REQUIREMENT:
Using the listing below, set down exactly the lines starting at the line that contains "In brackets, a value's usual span" and ending at the line that contains "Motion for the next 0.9", both included, and no others.

SUPPLIED RECORDS:
--------------------

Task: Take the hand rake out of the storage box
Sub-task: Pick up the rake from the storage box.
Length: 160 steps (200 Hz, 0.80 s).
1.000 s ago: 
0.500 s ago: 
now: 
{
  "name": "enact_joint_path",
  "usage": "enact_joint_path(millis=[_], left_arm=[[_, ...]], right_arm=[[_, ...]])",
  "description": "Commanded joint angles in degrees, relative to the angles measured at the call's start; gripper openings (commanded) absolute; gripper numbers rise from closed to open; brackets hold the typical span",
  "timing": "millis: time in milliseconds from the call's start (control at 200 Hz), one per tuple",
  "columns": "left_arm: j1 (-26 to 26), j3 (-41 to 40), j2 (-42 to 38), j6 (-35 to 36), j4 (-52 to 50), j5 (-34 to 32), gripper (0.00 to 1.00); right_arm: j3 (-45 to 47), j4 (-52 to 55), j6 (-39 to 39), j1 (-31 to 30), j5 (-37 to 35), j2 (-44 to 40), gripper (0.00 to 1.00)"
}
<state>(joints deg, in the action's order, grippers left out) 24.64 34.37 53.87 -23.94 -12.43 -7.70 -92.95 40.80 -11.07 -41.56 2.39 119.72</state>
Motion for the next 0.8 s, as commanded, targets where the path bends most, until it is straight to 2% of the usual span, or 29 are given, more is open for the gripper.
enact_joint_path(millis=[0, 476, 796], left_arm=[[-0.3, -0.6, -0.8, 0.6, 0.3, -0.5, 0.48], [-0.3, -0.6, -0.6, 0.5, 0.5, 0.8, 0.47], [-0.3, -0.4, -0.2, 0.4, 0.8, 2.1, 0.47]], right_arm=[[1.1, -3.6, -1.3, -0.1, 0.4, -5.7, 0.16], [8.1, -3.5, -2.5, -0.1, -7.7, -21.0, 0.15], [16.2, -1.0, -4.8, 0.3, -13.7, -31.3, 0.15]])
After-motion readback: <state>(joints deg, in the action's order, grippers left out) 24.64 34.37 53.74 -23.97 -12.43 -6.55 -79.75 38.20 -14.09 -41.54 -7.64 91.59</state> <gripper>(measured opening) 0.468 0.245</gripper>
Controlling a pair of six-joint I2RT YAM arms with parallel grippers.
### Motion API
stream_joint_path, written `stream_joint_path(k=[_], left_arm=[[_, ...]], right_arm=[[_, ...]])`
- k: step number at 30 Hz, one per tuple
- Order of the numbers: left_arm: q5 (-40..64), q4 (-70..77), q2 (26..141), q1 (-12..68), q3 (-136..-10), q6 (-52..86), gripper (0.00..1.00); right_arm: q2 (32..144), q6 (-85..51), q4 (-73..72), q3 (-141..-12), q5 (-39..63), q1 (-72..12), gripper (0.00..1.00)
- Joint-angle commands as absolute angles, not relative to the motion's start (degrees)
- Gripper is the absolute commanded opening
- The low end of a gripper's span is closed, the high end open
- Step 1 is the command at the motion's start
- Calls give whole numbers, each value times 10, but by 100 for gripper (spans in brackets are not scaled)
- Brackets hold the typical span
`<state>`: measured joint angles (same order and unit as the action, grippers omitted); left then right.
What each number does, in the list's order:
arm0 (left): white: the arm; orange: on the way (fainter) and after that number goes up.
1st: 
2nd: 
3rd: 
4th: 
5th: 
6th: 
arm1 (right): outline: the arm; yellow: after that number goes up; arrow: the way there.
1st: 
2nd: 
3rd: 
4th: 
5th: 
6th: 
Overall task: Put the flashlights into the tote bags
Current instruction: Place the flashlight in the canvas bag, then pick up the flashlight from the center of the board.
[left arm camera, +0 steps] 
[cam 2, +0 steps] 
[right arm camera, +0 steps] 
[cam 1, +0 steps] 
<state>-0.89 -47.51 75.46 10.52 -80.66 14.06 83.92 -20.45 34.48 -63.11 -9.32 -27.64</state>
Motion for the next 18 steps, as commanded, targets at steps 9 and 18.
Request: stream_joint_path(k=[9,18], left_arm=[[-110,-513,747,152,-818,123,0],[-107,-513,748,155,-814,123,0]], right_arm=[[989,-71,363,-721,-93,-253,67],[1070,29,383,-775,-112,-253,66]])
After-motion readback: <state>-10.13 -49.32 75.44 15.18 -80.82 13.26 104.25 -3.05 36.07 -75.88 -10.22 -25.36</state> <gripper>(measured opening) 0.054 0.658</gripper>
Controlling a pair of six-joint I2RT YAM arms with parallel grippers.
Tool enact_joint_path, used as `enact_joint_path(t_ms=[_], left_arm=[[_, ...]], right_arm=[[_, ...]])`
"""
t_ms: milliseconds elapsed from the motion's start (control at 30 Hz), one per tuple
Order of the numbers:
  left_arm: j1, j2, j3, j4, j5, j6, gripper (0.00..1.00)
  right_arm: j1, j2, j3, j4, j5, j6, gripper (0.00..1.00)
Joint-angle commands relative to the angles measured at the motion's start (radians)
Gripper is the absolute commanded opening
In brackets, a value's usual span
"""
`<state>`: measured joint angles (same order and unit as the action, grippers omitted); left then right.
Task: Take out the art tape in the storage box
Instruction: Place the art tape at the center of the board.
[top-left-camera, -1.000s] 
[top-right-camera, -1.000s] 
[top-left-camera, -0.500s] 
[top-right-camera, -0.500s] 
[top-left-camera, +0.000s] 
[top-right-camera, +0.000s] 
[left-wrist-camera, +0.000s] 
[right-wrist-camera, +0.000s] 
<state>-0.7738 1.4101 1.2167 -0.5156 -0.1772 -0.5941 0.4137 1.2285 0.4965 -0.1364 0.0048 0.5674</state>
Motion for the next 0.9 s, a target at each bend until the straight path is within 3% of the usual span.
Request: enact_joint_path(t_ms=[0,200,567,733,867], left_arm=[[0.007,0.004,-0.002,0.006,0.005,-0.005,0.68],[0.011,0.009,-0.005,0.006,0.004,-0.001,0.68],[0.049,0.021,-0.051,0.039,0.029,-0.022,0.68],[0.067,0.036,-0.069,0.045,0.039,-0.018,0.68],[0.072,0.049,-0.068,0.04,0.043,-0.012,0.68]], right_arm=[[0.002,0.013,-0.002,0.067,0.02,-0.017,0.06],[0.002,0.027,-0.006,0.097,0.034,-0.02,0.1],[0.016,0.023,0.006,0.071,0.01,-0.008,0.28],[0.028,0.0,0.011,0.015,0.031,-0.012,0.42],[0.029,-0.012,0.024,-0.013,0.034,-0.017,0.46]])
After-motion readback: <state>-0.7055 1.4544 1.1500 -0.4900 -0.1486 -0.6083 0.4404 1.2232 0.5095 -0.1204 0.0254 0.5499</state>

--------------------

YOUR SOLUTION:
In brackets, a value's usual span
"""
`<state>`: measured joint angles (same order and unit as the action, grippers omitted); left then right.
Task: Take out the art tape in the storage box
Instruction: Place the art tape at the center of the board.
[top-left-camera, -1.000s] 
[top-right-camera, -1.000s] 
[top-left-camera, -0.500s] 
[top-right-camera, -0.500s] 
[top-left-camera, +0.000s] 
[top-right-camera, +0.000s] 
[left-wrist-camera, +0.000s] 
[right-wrist-camera, +0.000s] 
<state>-0.7738 1.4101 1.2167 -0.5156 -0.1772 -0.5941 0.4137 1.2285 0.4965 -0.1364 0.0048 0.5674</state>
Motion for the next 0.9 s, a target at each bend until the straight path is within 3% of the usual span.

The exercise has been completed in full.